The Food and Agriculture Organization of the United Nations has been looking at banana production for many years, but until 2021, there was no international body overseeing seaweed health. There were also no global regulations on how seaweed propagules should be traded to promote the exchange of healthy crops, maintain genetic diversity including within wild populations, and reduce the risk of introducing pests and diseases to new areas.
The second problem is that seaweed is often grown by some of the poorest people in coastal communities. Over six million smallholder seaweed farmers and their families, across 48 countries, depend on seaweed for some or all of their livelihoods. But they’re struggling to deal with the effects of climate change.
Seaweed is a good crop for poor farmers, as it only requires a few cheap inputs: some ropes and wooden pegs, plastic ties to attach the seedlings to the ropes, and somewhere to dry it. Because seaweed needs little upfront investment, and because it only takes 45 days from planting to harvesting, it is an ideal crop for people who have few other income-earning opportunities.
In the Philippines, seaweed has provided a good livelihood for several generations of farmers. Elsewhere, seaweed is mixed in with fishing, shellfish harvesting, some land-based agriculture, and petty trading. But as in Tanzania, climate change is forcing many farmers to reassess whether they can continue to farm seaweed.
This is particularly likely to affect women farmers: cultivating seaweed is often a whole family affair, with women making equally important contributions to planting, cleaning, and drying. But as seaweed production moves into deeper, cooler waters, it needs boats and the ability to swim – both of which are often out of reach for women who struggle to take out loans to buy a boat or who, for cultural reasons, haven’t been taught to swim well.

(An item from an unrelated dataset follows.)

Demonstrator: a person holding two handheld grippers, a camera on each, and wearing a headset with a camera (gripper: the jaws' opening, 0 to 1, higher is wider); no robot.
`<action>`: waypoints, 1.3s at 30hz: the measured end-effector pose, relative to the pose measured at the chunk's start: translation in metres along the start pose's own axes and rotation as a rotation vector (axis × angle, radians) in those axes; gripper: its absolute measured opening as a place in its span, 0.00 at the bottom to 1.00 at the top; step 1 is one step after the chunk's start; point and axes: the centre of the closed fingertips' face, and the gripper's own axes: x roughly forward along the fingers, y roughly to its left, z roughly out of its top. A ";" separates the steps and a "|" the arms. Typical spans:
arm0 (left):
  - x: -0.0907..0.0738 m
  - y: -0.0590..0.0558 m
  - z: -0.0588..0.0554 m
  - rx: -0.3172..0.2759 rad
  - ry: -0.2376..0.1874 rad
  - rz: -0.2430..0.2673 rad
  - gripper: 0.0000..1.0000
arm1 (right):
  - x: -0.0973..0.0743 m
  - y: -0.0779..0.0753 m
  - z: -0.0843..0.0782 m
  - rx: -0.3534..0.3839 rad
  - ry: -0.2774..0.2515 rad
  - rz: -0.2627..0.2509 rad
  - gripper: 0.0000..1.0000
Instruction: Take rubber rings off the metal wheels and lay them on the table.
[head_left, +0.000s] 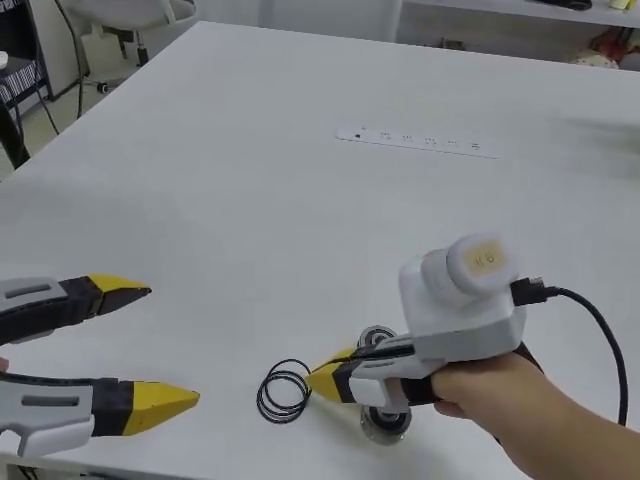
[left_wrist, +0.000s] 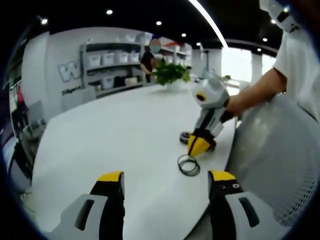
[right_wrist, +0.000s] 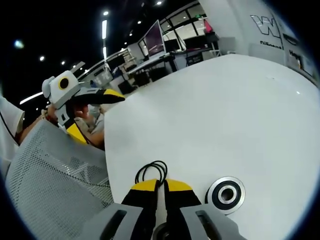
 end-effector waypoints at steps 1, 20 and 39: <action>0.000 0.000 0.000 0.000 0.002 -0.001 0.69 | 0.000 0.000 0.000 -0.003 0.002 0.000 0.03; 0.005 -0.001 0.007 0.023 -0.001 -0.024 0.69 | -0.011 -0.002 0.007 -0.068 -0.003 -0.016 0.21; 0.006 0.004 0.018 0.031 -0.035 -0.040 0.70 | -0.058 0.003 0.017 -0.217 0.025 0.001 0.38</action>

Climate change is also likely to affect the poorest farmers disproportionately. They often grow seaweed on contract to larger farmers, taking what prices they can get.

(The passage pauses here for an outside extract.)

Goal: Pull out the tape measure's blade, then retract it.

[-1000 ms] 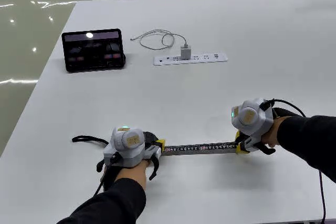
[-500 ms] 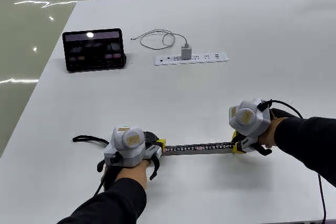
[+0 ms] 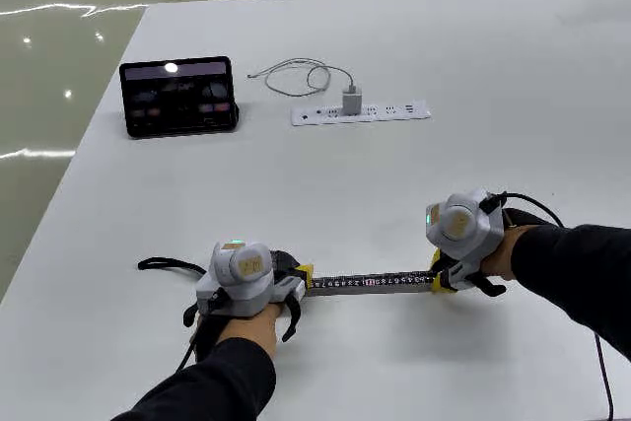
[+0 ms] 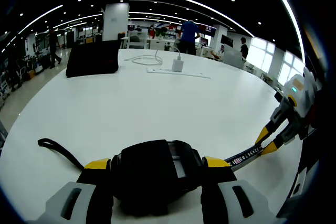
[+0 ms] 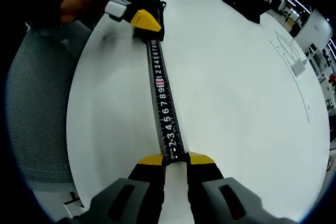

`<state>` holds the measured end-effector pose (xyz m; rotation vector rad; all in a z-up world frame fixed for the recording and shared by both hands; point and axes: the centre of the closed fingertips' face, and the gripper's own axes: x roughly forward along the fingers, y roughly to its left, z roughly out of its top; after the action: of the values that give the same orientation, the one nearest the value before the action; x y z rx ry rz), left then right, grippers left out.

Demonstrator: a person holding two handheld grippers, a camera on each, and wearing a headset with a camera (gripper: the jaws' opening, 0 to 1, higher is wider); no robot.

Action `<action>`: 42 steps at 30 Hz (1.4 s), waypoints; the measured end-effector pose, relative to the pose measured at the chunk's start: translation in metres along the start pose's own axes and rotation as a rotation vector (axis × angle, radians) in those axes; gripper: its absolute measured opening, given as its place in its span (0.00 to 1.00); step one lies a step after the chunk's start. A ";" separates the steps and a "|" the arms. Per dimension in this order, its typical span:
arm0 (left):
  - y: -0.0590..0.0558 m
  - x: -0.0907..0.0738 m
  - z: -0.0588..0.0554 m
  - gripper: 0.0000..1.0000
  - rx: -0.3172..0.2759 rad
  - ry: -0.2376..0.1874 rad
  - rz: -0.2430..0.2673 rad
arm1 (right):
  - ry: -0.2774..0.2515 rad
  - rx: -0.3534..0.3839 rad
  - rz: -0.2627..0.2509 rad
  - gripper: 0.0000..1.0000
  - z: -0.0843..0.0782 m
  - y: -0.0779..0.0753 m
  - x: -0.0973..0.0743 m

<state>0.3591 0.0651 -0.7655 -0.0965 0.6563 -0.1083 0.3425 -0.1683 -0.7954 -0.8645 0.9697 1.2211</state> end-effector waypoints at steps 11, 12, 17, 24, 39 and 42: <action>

Government programmes tend to automatically overlook both women and poorer farmers, registering only better-off men. This means that the all-important information about how to farm seaweed sustainably won’t reach those who are actually doing the farming.
A sustainable red seaweed industry could make a great contribution to four of the Sustainable Development Goals: SDG 5 (gender equality), SDG 8 (decent work and economic growth), SDG 13 (climate change), and SDG 14 (life below water). But to do so requires a whole-system change, learning quickly from the banana industry.
Smallholder seaweed farmers need to be able to replant with genetically diverse and biosecure seedlings. This means building biobanks to maintain genetic diversity and to breed improved cultivars. It means researching where genetic diversity exists in the wild and how to breed from it.
But it also means a wider effort to understand who exactly are the seaweed farmers, and what economic and environmental risks they face. It means encouraging the development of alternative seaweed products so that farmers aren’t dependent only on volatile carrageenan prices and can make longer-term investments that help them manage their risks sustainably. And it means emphasising the traceability of seaweed products, using mechanisms such as blockchain to recognise and reward sustainable, inclusive, and gender-sensitive seaweed production strategies.
This is an ambitious agenda, but it’s essential if the global seaweed industry is to fulfil its considerable potential.